“Tourism kills the city” e la risposta del turismo sostenibile

Il turismo non è più una questione puramente estiva e, anche se si può ancora parlare di alta e bassa stagione, riguarda tutto l’arco dell’anno. Sebbene permetta l’impiego di centinaia di migliaia di persone e coinvolga numerosissime imprese ed attività, recentemente è in crescita la considerazione di tale fenomeno come un problema non indifferente, che rischia di dividere le comunità delle località che ne traggono generalmente beneficio, creando danni irreversibili alla loro cultura e al loro patrimonio.

Questa tendenza ha portato a diverse proteste in tutta Europa nel tentativo di suscitare una riflessione riguardo a un genere di turismo che sia maggiormente responsabile. L’esempio più simbolico e recente riguarda la Spagna e, in particolare, la città di Barcellona, le cui vie si sono riempite di adesivi con la scritta “Tourism kills the city”, in altre parole “Il turismo uccide la città”. L’episodio si inserisce all’interno di molte altre proteste, specialmente sottoforma di cortei, che cercano di sensibilizzare su quanto il turismo di massa possa danneggiare realmente una località considerata “tipicamente turistica”. Ciò non è accaduto soltanto in Spagna poiché molte altre nazioni ne sono coinvolte, tra le quali spiccano la Croazia e l’Italia.

In realtà, la questione del turismo di massa e delle possibili implicazioni negative riguarda tutto il mondo, in quanto ogni continente possiede dei siti di maggior interesse da parte dei turisti: in Africa si passa da Il Cairo a Marrakech alle Mauritius a Cape Town; in Asia ci sono Agra, Bali, Palawan nelle Filippine, Halong Bay in Vietnam e la Malesia; in Australia è nota la situazione di Uluru, sito sacro degli Anangu preso tuttavia d’assalto dai turisti. In Europa e nelle Americhe la lista si allunga enormemente: oltre a Barcellona, le mete preferite e spesso abusate sono Amsterdam, le Cinque Terre, Venezia, Roma, Milano, la Toscana e la Puglia in generale, Dubrovnik, l’Isola di Skye, l’Islanda, Lisbona, Praga, Santorini, ecc.;
Salar de Uyuni in Bolivia, Machu Pichu in Perù, l’Isola di Pasqua, Denali National Park, Manhattan, Maui, Yellowstone National Park, lo Yucatan.. La lista, insomma, è davvero molto lunga.
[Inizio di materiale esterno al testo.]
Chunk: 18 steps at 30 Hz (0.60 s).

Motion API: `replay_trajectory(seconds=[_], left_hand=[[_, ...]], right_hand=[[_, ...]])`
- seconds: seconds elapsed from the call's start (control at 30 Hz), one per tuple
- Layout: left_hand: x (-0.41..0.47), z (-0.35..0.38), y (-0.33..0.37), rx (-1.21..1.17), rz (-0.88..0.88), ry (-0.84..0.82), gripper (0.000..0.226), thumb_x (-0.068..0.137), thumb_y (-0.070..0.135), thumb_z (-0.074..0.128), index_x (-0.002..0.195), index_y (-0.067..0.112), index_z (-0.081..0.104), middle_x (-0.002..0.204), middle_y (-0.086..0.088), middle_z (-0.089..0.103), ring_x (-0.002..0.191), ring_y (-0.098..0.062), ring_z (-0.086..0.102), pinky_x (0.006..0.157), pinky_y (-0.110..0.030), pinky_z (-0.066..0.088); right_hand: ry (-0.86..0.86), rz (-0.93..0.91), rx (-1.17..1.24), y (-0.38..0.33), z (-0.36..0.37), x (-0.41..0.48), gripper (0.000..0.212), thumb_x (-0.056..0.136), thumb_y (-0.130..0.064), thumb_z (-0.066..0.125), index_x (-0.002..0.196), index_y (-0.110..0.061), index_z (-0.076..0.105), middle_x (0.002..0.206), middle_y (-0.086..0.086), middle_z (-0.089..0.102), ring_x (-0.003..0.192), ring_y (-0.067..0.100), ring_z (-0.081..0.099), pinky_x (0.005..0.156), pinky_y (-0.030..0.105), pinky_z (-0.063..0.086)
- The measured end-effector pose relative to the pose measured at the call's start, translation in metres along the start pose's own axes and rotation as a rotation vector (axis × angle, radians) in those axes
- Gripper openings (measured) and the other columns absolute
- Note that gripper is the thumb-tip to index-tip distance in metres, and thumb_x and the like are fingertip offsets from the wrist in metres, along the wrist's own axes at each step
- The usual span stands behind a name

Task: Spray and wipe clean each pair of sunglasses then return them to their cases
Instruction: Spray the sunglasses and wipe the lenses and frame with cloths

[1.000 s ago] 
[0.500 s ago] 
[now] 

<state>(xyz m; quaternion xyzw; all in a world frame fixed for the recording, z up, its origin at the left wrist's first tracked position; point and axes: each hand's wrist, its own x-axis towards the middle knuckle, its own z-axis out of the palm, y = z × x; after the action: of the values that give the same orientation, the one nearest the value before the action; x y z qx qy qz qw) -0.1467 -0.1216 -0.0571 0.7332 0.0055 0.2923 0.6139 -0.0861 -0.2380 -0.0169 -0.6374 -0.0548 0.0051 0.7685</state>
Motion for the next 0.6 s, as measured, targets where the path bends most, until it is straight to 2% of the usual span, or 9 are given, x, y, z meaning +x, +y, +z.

Ovviamente sono stati messi in atto, e sono tuttora vigenti, alcuni metodi per cercare di contenere le folle: in Italia – per citarne qualcuno – sono stati installati dei contatori di persone al fine di monitorare i sovraffollamenti degli angoli e delle attrazioni più famosi di Venezia; a Milano è stato introdotto un divieto estivo che non permette la presenza dei food truck e dei selfie stick in zona Darsena; a Roma c’è invece il divieto di sostare e mangiare nei pressi delle fontane – le quali sono principalmente opere d’arte vere e proprie, realizzate da maestri quali Bernini, Della Porta e Maderno – e di bere alcolici per le strade di notte.
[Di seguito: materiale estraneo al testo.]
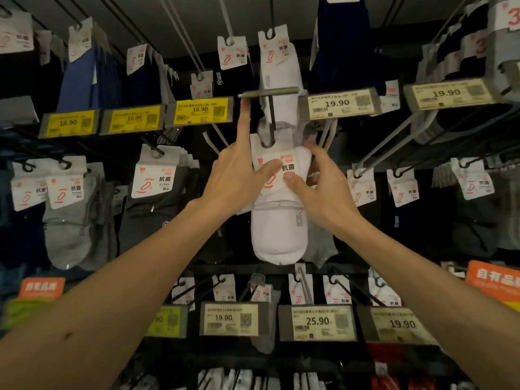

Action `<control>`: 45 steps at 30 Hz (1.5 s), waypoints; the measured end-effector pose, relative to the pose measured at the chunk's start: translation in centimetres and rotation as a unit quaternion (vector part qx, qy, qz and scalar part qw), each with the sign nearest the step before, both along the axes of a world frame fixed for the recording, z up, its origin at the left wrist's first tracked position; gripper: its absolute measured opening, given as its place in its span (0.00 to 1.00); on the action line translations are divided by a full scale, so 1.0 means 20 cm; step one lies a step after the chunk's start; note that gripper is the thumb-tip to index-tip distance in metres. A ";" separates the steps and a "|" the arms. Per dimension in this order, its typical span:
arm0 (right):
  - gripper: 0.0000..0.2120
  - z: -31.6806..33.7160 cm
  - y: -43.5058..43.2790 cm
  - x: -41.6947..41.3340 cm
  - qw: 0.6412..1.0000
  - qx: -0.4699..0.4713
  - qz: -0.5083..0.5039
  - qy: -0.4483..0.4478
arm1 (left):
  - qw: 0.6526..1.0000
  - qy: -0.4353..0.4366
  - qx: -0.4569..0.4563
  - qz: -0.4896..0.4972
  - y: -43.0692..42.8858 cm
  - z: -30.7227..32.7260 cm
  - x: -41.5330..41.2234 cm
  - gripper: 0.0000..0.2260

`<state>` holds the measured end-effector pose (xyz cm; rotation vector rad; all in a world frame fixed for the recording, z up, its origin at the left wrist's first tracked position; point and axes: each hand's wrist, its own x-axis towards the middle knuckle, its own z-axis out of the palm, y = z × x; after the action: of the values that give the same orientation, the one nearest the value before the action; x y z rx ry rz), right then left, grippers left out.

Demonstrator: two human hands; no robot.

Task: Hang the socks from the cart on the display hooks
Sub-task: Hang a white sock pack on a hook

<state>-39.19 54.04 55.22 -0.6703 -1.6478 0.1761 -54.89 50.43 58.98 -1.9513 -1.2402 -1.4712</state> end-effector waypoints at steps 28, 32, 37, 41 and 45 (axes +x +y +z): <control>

Certo, il turismo di massa porta grandi benefici, principalmente economici, ai paesi. Tuttavia, com’è evidente, non mancano gli aspetti negativi del fenomeno, la cui risposta principale potrebbe essere trovata nel turismo sostenibile. Qualcuno potrebbe dire “Non ci sarà mai un turismo sostenibile al cento per cento, perché ogni attività ha un determinato impatto sull’ambiente circostante”, e chi potrebbe dargli torto? È altrettanto vero, però, che più ci si muove verso la sostenibilità, minore e progressivamente meno forte sarà il suddetto impatto sulle risorse, sui consumi, sull’inquinamento e sui sistemi sociali. Il turismo sostenibile perciò ha l’obiettivo di adattarsi in base all’ambiente in cui esso si svolge, e non viceversa, cercando un equilibrio anche attraverso un controllo e una pianificazione continua dell’attività turistica. Significa dunque viaggiare in modo responsabile, imprimendo basso impatto sulla destinazione, tenendo comunque vitali le comunità locali e i benefici che il turismo può apportarvi. Il turismo sostenibile, inoltre, rispetta e mantiene i valori culturali della meta scelta, e favorisce l’autenticità, la partecipazione attiva e l’occupazione locali.

Sappiamo tutti, dunque, quanto sia importante viaggiare per la formazione e la crescita degli individui: tuttavia ciò non toglie l’importanza e la necessità di un viaggiare in modo responsabile nei confronti dell’ambiente circostante, degli altri, e di noi stessi.